Hillyer Lab News
Hillyer Lab News
Article on periostial hemocytes and hemolymph flow is published in Developmental and Comparative Immunology
Monday, February 1, 2016
Mosquitoes have evolved robust innate immune responses that destroy pathogens. These immune responses are primarily driven by hemocytes, which are dedicated immune cells that can be found both circulating with the hemolymph as well as attached to tissues.
Because hemocytes, humoral immune factors and pathogens are present in the hemocoel, their biology is impacted by the circulation of hemolymph. Hemolymph in mosquitoes is propelled via the contractile action of a muscular tube called the dorsal vessel. This dorsal vessel extends the length of the body and is divided into two sections: the aorta in the thorax and the heart in the abdomen. Wave-like contractions of heart muscle propel the hemolymph, and these contractions periodically reverse the direction. When the contractions propagate toward the head (anterograde), hemolymph enters the dorsal vessel through 6 pairs of ostia (valves) that are sequentially located in the anterior portion of abdominal segments 2 through 7, and exits the vessel in the head. When the contractions propagate toward the posterior of the abdomen (retrograde), hemolymph enters the dorsal vessel through a single pair of ostia located at the thoraco-abdominal junction and exits the vessel in the 8th abdominal segment.
Recently we described a novel mosquito cellular immune response that occurs on the surface of the heart. Specifically, in the absence of infection, mosquitoes possess sessile hemocytes that are attached to the heart at the location of the ostia. These periostial hemocytes rapidly phagocytose pathogens that are circulating with the hemolymph, which is advantageous because these immune cells are in the areas of highest hemolymph flow, thus increasing the probability that they will encounter circulating pathogens.
In this study we scrutinized the immune response mounted by the periostial hemocytes of the malaria mosquito, Anopheles gambiae, against multiple bacterial pathogens. We found that:
1.Infection induces the aggregation of hemocytes in the periostial regions of the heart.
2.Periostial hemocyte aggregation is a basal immune response that is activated by diverse stimuli.
3.Periostial hemocyte aggregation is dynamic and preferentially occurs in the mid-abdominal segments.
4.Periostial hemocyte aggregation correlates with spatial patterns of immune activity and hemolymph flow.
Article citation:
Sigle, L.T. and J.F. Hillyer. 2016. Mosquito hemocytes preferentially aggregate and phagocytose pathogens in the periostial regions of the heart that experience the most hemolymph flow. Developmental and Comparative Immunology. 55:90-101. (PMID 26526332) (See it in DCI) (Email me for a pdf copy)
Graphical abstract:
Article abstract:
When a mosquito acquires an infection in the hemocoel, dedicated immune cells called hemocytes aggregate around the valves of the heart. These sessile hemocytes are called periostial hemocytes. In the present study we scrutinized the immune response mounted by the periostial hemocytes of the malaria mosquito, Anopheles gambiae, against bacterial pathogens, and tested the relationship between periostial hemocyte aggregation, immune activity, and hemolymph flow. Initially, we quantified the process of periostial hemocyte aggregation and found that hemocytes migrate to the periostial regions in response to infection with Escherichia coli, Staphylococcus aureus, Staphylococcus epidermidis, and Micrococcus luteus (all infections tested). Then, we investigated whether the periostial hemocytes are evenly distributed along the six periostial regions of the heart, and found that they preferentially aggregate in the periostial regions of the mid-abdominal segments (4, 5 and 6). This distribution perfectly correlates with the spatial distribution of phagocytic activity along the surface of the heart, and to a lesser extent, with the distribution of melanin deposits.
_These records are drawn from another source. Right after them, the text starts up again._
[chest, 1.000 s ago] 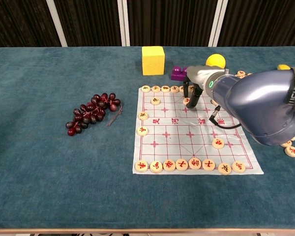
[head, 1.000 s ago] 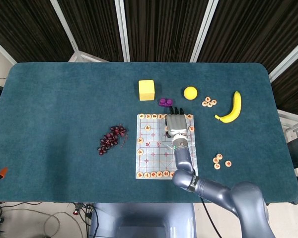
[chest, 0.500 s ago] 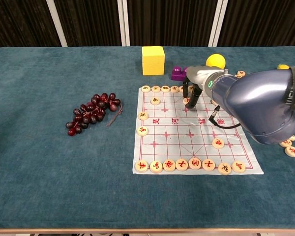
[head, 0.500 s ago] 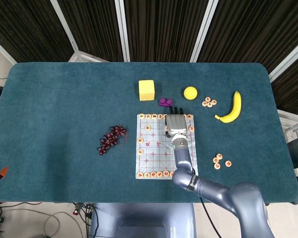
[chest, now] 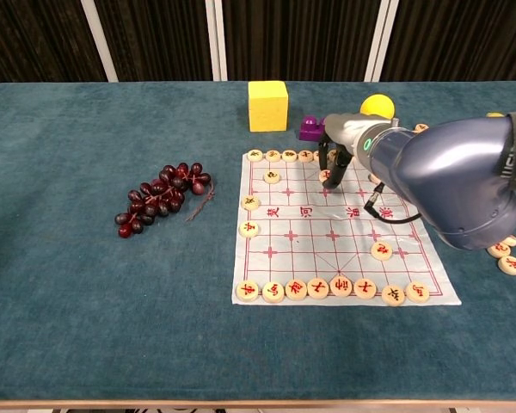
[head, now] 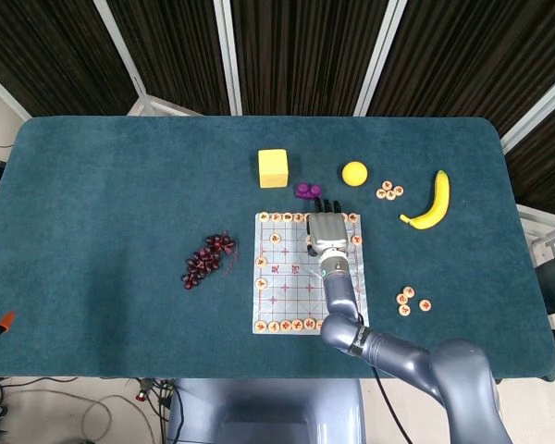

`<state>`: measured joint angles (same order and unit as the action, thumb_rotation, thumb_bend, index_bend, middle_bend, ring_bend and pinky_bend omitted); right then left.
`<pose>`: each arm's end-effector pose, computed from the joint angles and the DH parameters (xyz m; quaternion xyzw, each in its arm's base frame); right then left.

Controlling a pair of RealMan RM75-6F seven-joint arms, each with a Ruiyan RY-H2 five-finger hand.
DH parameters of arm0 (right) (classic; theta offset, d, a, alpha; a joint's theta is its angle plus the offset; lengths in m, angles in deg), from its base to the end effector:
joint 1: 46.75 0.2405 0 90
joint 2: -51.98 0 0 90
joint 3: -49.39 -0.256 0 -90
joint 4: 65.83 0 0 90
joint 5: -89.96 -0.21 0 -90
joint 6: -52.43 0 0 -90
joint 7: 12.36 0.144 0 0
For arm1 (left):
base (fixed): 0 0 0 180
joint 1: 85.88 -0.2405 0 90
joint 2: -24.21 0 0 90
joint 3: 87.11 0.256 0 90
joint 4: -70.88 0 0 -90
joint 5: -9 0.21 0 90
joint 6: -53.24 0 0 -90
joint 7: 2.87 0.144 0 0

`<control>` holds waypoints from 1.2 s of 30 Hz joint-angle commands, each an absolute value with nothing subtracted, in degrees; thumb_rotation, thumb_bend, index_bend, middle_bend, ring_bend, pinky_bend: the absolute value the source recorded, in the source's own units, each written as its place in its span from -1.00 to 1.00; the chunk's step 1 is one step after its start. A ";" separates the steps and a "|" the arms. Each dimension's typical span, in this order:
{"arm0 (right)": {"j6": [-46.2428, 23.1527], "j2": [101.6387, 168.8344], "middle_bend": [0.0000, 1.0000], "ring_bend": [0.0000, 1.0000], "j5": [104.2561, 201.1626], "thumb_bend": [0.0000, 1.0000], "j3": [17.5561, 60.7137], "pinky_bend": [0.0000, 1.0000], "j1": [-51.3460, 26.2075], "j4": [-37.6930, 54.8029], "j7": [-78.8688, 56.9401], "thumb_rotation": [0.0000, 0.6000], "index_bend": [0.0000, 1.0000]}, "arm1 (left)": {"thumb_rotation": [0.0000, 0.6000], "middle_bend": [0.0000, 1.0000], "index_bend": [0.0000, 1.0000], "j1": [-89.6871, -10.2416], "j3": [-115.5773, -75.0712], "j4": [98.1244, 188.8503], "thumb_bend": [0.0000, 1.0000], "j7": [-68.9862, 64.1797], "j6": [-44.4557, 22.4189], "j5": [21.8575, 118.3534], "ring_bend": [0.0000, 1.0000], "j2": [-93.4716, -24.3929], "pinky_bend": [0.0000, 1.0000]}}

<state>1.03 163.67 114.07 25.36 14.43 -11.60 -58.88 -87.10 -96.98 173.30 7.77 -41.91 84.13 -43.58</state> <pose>-0.1019 -0.4270 -0.0878 0.6680 -0.4534 0.2538 0.5327 -0.3003 0.1646 0.1741 -0.4464 -0.3983 -0.4011 0.6937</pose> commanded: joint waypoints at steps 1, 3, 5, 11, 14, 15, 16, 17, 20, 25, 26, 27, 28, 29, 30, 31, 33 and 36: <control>0.89 163.39 -1.00 -1.00 113.89 -0.25 25.02 -0.95 14.42 -11.26 -58.75 1.00 0.05 | 1.00 -1.00 -0.95 -87.07 -96.99 173.29 -0.95 7.78 -41.85 84.09 -1.00 -43.58 -0.92; 0.92 162.90 -1.00 -1.00 113.64 -0.25 24.82 -0.95 14.39 -10.69 -58.86 1.00 0.05 | 1.00 -1.00 -0.95 -87.07 -96.99 173.28 -0.95 7.81 -41.90 84.13 -1.00 -43.59 -0.92; 0.71 162.34 -1.00 -1.00 113.47 -0.25 24.81 -0.95 14.33 -10.05 -59.19 1.00 0.05 | 1.00 -1.00 -0.95 -87.08 -97.06 173.26 -0.95 7.80 -41.98 84.07 -1.00 -43.61 -0.92; -0.31 160.12 -1.00 -1.00 112.90 -0.25 25.17 -0.95 13.84 -7.33 -60.44 1.00 0.05 | 1.00 -1.00 -0.95 -87.14 -97.20 173.34 -0.95 7.74 -42.15 83.90 -1.00 -43.54 -0.92; -0.62 158.75 -1.00 -1.00 112.09 -0.25 25.51 -0.95 13.49 -5.68 -61.35 1.00 0.05 | 1.00 -1.00 -0.95 -87.22 -97.20 173.40 -0.95 7.73 -42.33 83.96 -1.00 -43.51 -0.92; -0.67 158.36 -1.00 -1.00 111.85 -0.25 25.66 -0.95 13.40 -5.23 -61.63 1.00 0.05 | 1.00 -1.00 -0.95 -87.22 -97.19 173.43 -0.95 7.75 -42.33 83.97 -1.00 -43.51 -0.92; -0.66 157.99 -1.00 -1.00 111.56 -0.25 25.81 -0.95 13.29 -4.77 -61.87 1.00 0.05 | 1.00 -1.00 -0.95 -87.22 -97.17 173.44 -0.95 7.78 -42.33 83.99 -1.00 -43.51 -0.92; -0.61 157.63 -1.00 -1.00 111.21 -0.25 25.95 -0.95 13.20 -4.32 -62.13 1.00 0.05 | 1.00 -1.00 -0.95 -87.21 -97.15 173.45 -0.95 7.81 -42.31 84.01 -1.00 -43.51 -0.92; -0.57 156.63 -1.00 -1.00 110.15 -0.25 26.42 -0.95 13.00 -3.31 -62.94 1.00 0.05 | 1.00 -1.00 -0.95 -87.18 -97.10 173.48 -0.95 7.88 -42.29 84.09 -1.00 -43.58 -0.92; -0.51 155.87 -1.00 -1.00 109.28 -0.25 27.09 -0.95 12.89 -2.81 -63.53 1.00 0.05 | 1.00 -1.00 -0.95 -87.17 -97.13 173.49 -0.95 7.99 -42.33 84.03 -1.00 -43.64 -0.92; -0.51 155.80 -1.00 -1.00 109.15 -0.25 27.24 -0.95 12.88 -2.78 -63.56 1.00 0.05 | 1.00 -1.00 -0.95 -87.17 -97.13 173.48 -0.95 8.01 -42.35 84.05 -1.00 -43.64 -0.92; -0.48 155.77 -1.00 -1.00 109.03 -0.25 27.37 -0.95 12.88 -2.79 -63.57 1.00 0.05 | 1.00 -1.00 -0.95 -87.17 -97.12 173.47 -0.95 8.05 -42.36 84.06 -1.00 -43.64 -0.92; -0.45 155.76 -1.00 -1.00 108.93 -0.25 27.51 -0.95 12.89 -2.83 -63.58 1.00 0.05 | 1.00 -1.00 -0.95 -87.15 -97.12 173.48 -0.95 8.10 -42.34 84.06 -1.00 -43.65 -0.92; -0.41 155.78 -1.00 -1.00 108.83 -0.25 27.69 -0.95 12.89 -2.97 -63.60 1.00 0.05 | 1.00 -1.00 -0.95 -87.15 -97.11 173.49 -0.95 8.12 -42.32 84.04 -1.00 -43.66 -0.92; -0.36 155.83 -1.00 -1.00 108.75 -0.25 27.81 -0.95 12.91 -3.14 -63.57 1.00 0.05 | 1.00 -1.00 -0.95 -87.14 -97.10 173.49 -0.95 8.14 -42.27 84.01 -1.00 -43.66 -0.92; -0.32 155.87 -1.00 -1.00 108.67 -0.25 27.88 -0.95 12.93 -3.29 -63.50 1.00 0.05 | 1.00 -1.00 -0.95 -87.13 -97.09 173.50 -0.95 8.15 -42.23 83.99 -1.00 -43.65 -0.92; -0.22 155.97 -1.00 -1.00 108.57 -0.25 27.99 -0.95 12.98 -3.63 -63.33 1.00 0.05 | 1.00 -1.00 -0.95 -87.11 -97.10 173.50 -0.95 8.14 -42.24 84.02 -1.00 -43.65 -0.92; -0.11 156.14 -1.00 -1.00 108.46 -0.25 28.16 -0.95 13.09 -4.16 -63.16 1.00 0.05 | 1.00 -1.00 -0.95 -87.09 -97.13 173.45 -0.95 8.18 -42.21 83.95 -1.00 -43.71 -0.92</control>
<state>-0.14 156.10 108.49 28.13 13.06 -4.11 -63.20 -87.08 -97.13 173.45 8.18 -42.20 83.95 -43.71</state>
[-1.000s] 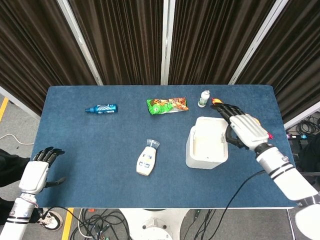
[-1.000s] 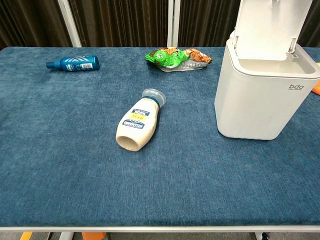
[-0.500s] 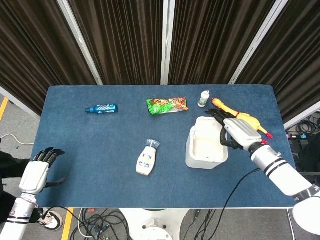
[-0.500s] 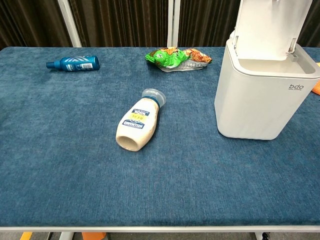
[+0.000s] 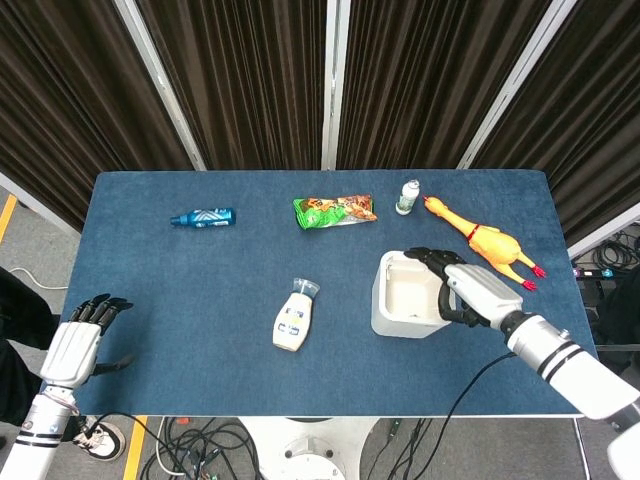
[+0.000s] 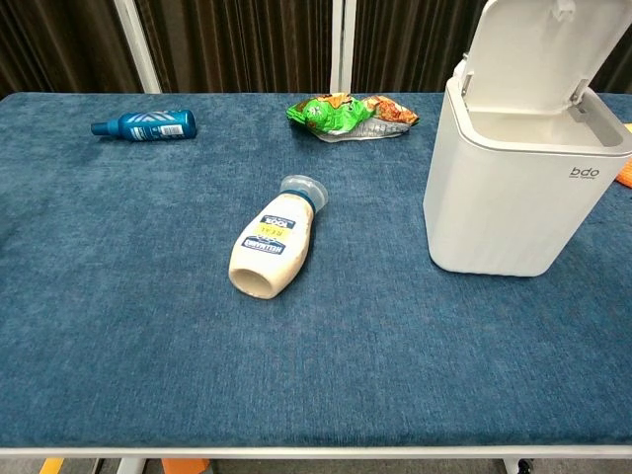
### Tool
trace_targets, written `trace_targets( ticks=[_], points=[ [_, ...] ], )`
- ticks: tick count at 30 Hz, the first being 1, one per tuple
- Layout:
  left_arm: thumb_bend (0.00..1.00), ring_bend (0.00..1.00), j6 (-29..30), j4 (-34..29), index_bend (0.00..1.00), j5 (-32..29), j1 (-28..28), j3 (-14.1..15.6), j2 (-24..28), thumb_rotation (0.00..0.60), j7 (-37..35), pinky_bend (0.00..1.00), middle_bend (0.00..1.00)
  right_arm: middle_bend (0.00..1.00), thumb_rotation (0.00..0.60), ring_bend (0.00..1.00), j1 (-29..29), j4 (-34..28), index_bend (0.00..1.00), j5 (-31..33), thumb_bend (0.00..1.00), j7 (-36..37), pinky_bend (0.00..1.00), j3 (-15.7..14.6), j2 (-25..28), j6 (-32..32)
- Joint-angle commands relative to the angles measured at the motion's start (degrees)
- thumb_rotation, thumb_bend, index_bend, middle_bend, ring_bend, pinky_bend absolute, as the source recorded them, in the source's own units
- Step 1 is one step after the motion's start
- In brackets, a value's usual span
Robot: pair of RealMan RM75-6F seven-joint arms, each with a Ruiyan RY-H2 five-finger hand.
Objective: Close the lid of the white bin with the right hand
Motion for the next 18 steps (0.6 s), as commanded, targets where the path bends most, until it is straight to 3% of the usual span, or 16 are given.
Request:
trace_targets(
  ticks=[1, 12, 18],
  points=[
    [0.0, 0.11, -0.08, -0.11, 0.24, 0.05, -0.08, 0.02, 0.03, 0.6, 0.1, 0.18, 0.21, 0.02, 0.6, 0.0, -2.81, -1.29, 0.0, -6.46, 1.0, 4.33, 0.0, -1.13, 1.24, 1.65],
    [0.0, 0.11, -0.12, -0.53, 0.24, 0.07, -0.11, 0.11, 0.23, 0.6, 0.43, 0.18, 0.21, 0.02, 0.6, 0.0, -3.14, -0.75, 0.0, -21.29, 1.0, 16.49, 0.0, -7.32, 1.67, 2.84],
    [0.0, 0.11, -0.08, -0.34, 0.24, -0.06, -0.04, 0.11, 0.14, 0.6, 0.33, 0.18, 0.21, 0.02, 0.6, 0.0, -0.88, 1.18, 0.0, -24.02, 1.0, 19.71, 0.0, -10.34, 0.34, 1.91]
  ],
)
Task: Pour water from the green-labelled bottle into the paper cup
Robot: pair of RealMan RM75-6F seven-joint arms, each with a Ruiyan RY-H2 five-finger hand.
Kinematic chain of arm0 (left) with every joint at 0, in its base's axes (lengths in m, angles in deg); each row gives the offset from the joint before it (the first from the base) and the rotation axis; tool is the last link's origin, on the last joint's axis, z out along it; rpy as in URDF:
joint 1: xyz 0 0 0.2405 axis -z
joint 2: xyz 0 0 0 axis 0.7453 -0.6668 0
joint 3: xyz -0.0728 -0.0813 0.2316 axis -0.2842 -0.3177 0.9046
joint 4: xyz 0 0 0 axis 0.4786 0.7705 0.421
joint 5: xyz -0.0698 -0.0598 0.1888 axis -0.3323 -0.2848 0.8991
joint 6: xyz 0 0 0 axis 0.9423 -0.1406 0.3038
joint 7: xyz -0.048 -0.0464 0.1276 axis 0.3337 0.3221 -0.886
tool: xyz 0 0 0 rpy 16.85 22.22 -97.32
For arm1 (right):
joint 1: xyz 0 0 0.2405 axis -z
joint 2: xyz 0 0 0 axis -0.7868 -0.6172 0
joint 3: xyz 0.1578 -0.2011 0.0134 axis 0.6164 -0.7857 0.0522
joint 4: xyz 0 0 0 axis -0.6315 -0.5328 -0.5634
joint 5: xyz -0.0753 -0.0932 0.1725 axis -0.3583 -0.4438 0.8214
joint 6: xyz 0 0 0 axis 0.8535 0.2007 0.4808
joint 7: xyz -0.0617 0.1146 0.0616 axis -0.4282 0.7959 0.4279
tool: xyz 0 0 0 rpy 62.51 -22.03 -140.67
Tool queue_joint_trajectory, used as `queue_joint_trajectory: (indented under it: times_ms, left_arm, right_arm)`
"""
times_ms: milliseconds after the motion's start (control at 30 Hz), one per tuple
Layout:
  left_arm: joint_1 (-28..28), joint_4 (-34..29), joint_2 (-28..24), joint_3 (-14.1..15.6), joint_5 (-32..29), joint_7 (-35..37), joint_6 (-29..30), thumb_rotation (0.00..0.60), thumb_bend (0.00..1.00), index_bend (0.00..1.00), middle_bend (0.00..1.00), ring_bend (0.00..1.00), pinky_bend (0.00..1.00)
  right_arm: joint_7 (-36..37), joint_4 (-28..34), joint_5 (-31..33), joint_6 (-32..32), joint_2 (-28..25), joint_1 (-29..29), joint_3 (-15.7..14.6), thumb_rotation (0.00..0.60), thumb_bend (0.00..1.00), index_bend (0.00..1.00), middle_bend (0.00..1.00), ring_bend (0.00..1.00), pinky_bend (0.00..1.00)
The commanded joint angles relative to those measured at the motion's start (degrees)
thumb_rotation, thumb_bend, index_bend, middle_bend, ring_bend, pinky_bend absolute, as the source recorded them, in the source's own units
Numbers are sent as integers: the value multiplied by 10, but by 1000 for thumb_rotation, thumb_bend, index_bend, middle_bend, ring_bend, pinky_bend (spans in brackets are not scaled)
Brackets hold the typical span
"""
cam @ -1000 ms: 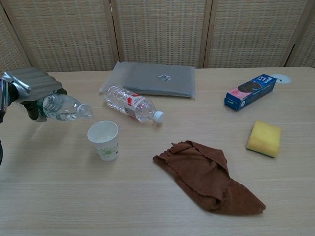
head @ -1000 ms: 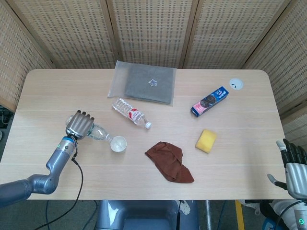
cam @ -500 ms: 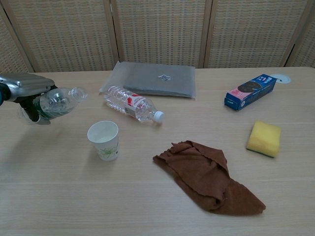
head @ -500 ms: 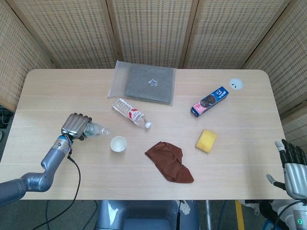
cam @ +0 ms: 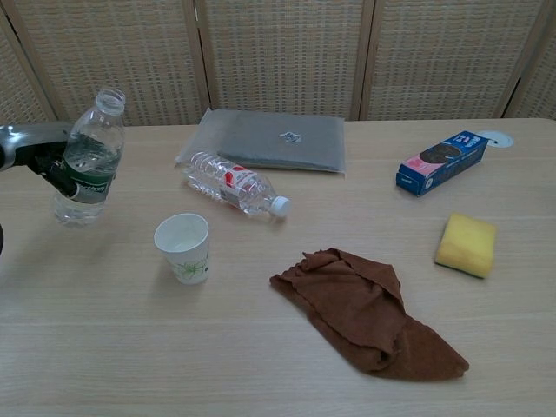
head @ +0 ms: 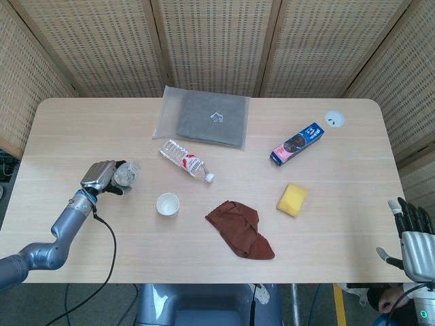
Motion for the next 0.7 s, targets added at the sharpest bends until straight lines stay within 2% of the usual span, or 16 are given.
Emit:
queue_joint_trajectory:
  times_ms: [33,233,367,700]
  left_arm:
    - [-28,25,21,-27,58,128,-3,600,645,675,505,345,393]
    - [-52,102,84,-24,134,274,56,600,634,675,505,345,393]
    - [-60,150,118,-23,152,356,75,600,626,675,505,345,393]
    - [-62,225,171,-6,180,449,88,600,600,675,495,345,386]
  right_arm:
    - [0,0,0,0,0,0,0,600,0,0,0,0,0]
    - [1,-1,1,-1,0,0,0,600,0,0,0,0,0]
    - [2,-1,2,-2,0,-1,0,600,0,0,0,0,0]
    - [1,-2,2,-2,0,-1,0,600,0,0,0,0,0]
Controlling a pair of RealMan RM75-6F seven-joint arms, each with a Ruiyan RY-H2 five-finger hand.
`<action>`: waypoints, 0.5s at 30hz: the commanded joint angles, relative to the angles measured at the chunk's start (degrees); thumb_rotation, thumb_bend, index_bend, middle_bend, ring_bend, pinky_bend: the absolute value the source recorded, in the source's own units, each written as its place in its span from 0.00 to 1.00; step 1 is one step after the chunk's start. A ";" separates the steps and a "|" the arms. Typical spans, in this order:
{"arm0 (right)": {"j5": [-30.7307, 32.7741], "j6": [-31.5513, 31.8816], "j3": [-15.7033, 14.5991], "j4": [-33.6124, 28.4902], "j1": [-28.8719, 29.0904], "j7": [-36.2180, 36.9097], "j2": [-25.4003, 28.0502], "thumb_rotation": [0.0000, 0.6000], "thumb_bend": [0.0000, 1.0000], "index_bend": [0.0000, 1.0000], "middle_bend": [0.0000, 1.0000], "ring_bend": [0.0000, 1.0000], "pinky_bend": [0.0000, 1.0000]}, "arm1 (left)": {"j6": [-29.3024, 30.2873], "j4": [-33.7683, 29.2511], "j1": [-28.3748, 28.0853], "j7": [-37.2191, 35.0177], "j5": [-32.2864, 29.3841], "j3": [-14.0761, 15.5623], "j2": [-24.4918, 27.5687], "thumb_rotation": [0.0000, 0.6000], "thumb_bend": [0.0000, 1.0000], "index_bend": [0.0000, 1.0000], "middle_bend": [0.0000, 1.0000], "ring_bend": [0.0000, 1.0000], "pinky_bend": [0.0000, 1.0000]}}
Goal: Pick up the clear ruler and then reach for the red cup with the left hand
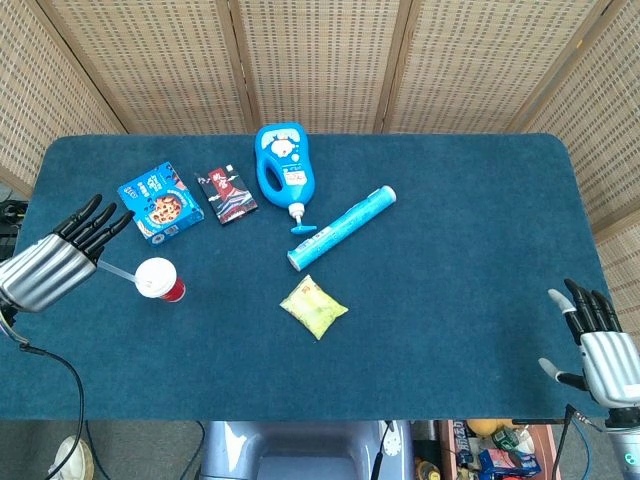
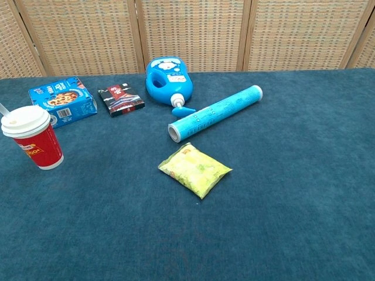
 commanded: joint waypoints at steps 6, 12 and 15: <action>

Finally, experiments measuring circulatory physiology found that the majority of hemolymph enters the heart through the ostia located in the periostial regions of abdominal segments 4, 5, and 6. These data show that periostial hemocytes aggregate on the surface of the heart in response to diverse foreign stimuli, and that both hemocytes and immune activity preferentially occur in the regions that experience the swiftest hemolymph flow. Thus, these data show that two major organ systems – the immune and circulatory systems – interact to control infections.
According to the journal website, Developmental and Comparative Immunology (DCI) is an international journal that publishes articles describing original research in all areas of immunology, including comparative aspects of immunity and the evolution and development of the immune system. Manuscripts describing studies of immune systems.